The data =
+===+

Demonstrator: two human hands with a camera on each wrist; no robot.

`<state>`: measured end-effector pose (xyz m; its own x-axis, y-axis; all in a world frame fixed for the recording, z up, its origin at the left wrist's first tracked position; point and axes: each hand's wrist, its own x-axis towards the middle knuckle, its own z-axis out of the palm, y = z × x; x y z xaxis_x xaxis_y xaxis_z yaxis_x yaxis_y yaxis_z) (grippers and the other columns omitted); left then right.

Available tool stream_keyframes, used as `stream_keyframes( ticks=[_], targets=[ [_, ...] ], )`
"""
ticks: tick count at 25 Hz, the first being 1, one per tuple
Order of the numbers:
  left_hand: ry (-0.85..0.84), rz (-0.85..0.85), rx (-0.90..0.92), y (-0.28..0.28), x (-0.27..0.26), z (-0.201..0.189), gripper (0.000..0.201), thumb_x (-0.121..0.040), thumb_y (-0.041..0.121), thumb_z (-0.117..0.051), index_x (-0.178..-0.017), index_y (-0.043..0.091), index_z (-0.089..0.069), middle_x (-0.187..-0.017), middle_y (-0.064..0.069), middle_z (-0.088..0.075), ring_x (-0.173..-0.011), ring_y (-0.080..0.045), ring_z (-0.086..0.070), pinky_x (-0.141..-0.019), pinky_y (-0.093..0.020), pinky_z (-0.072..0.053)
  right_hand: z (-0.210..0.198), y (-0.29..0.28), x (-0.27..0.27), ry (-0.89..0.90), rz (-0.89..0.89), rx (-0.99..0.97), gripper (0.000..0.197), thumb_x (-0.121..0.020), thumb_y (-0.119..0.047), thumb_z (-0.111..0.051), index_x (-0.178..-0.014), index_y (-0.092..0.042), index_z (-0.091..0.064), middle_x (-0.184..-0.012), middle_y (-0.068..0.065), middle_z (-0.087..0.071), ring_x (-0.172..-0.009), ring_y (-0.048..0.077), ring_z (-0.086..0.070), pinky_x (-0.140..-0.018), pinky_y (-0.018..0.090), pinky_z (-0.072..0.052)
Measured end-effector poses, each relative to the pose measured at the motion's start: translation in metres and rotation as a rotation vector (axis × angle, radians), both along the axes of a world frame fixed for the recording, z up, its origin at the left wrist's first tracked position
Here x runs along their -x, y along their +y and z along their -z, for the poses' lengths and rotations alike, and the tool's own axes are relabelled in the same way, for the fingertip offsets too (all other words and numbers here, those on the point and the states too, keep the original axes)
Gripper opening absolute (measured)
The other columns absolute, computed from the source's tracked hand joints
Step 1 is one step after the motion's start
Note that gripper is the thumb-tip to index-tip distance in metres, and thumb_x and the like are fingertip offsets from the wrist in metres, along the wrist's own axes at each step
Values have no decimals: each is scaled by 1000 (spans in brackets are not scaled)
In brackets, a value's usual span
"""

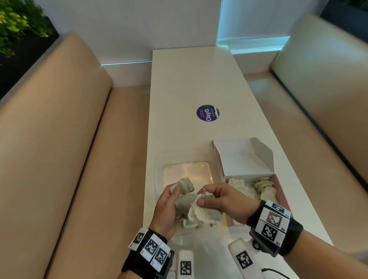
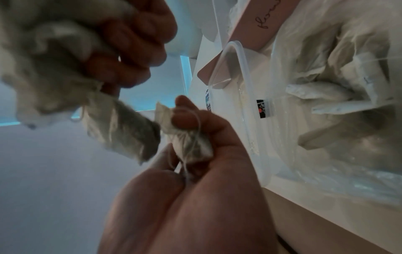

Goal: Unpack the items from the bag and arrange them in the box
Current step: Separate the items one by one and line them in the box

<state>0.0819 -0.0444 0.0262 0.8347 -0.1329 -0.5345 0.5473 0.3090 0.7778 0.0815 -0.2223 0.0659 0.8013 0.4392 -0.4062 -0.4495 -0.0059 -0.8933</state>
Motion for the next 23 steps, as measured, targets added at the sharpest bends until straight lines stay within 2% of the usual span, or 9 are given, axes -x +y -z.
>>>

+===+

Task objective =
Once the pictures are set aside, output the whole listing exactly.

Task response =
Demonstrator: two human hands with a camera on each wrist; no robot.

`<state>`: measured end-effector pose (xyz m; its own x-axis, y-axis; all in a world frame fixed for the recording, z up, its origin at the left wrist's first tracked position; point and axes: each hand's wrist, its own x-axis towards the middle knuckle, its own z-axis out of the palm, y = z × x; x y z xaxis_x xaxis_y xaxis_z yaxis_x yaxis_y yaxis_z) (grippers and the other columns omitted); left then right.

Available tool stream_keyframes, used as `stream_keyframes( ticks=[_], targets=[ [_, ...] ], )`
"""
ticks: tick count at 25 Hz, the first being 1, one per tuple
Order of the numbers:
  left_hand: ry (-0.85..0.84), rz (-0.85..0.85), rx (-0.90..0.92), y (-0.28..0.28), x (-0.27..0.26), z (-0.201..0.189), gripper (0.000..0.201), thumb_x (-0.121..0.040), thumb_y (-0.041..0.121), thumb_z (-0.117..0.051), index_x (-0.178..-0.017), index_y (-0.043..0.091), index_z (-0.089..0.069), middle_x (-0.187..-0.017), middle_y (-0.064..0.069), middle_z (-0.088..0.075), ring_x (-0.173..-0.011), ring_y (-0.080..0.045), ring_z (-0.086..0.070), pinky_x (-0.141..-0.019), pinky_y (-0.093..0.020), pinky_z (-0.072..0.053)
  right_hand: z (-0.210..0.198), y (-0.29..0.28), x (-0.27..0.27), ry (-0.89..0.90), rz (-0.89..0.89), rx (-0.99..0.97), gripper (0.000..0.197), thumb_x (-0.121..0.020), thumb_y (-0.119..0.047), thumb_z (-0.111..0.051), index_x (-0.178..-0.014), index_y (-0.092..0.042), index_z (-0.091..0.064), middle_x (-0.184..-0.012), middle_y (-0.068..0.065), middle_z (-0.087..0.071), ring_x (-0.172..-0.009), ring_y (-0.048..0.077), ring_z (-0.086..0.070), pinky_x (-0.140..-0.018), pinky_y (-0.018..0.090), pinky_z (-0.072..0.052)
Measured end-effector poses, each relative to the pose measured at the motion's start: translation in metres and rotation as a rotation vector (axis × angle, radians), both along the axes of a world frame fixed for the recording, z up, its origin at the left wrist's first tracked position
Here x runs along their -x, y along their +y and z along their -z, for the poses' lengths and rotations alike, and the tool's own axes are relabelled in the same way, for the fingertip offsets too (all other words and numbers here, those on the point and the states too, keep the original axes)
Gripper opening absolute (measured)
The other columns absolute, computed from the source's tracked hand joints
Step 1 is one step after the motion's start
Note that gripper is the thumb-tip to index-tip distance in metres, and thumb_x and the like are fingertip offsets from the wrist in metres, along the wrist's own axes at each step
Values have no decimals: each is scaled by 1000 (spans in brackets are not scaled)
In brackets, a value's usual span
"""


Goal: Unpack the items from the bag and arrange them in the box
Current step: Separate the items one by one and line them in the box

<state>0.0819 -0.0444 0.0262 0.8347 -0.1329 -0.5345 0.5473 0.3090 0.7778 0.0815 -0.2223 0.0659 0.8013 0.4392 -0.4062 -0.4495 -0.0059 -0.8933</state>
Motion for the next 23 steps, as measured, targets added at the sharpest bends until straight lines stay within 2% of the usual span, or 9 are given, axes -x +y -z.
>>>

This exercise is now finished, and nothing remains to add.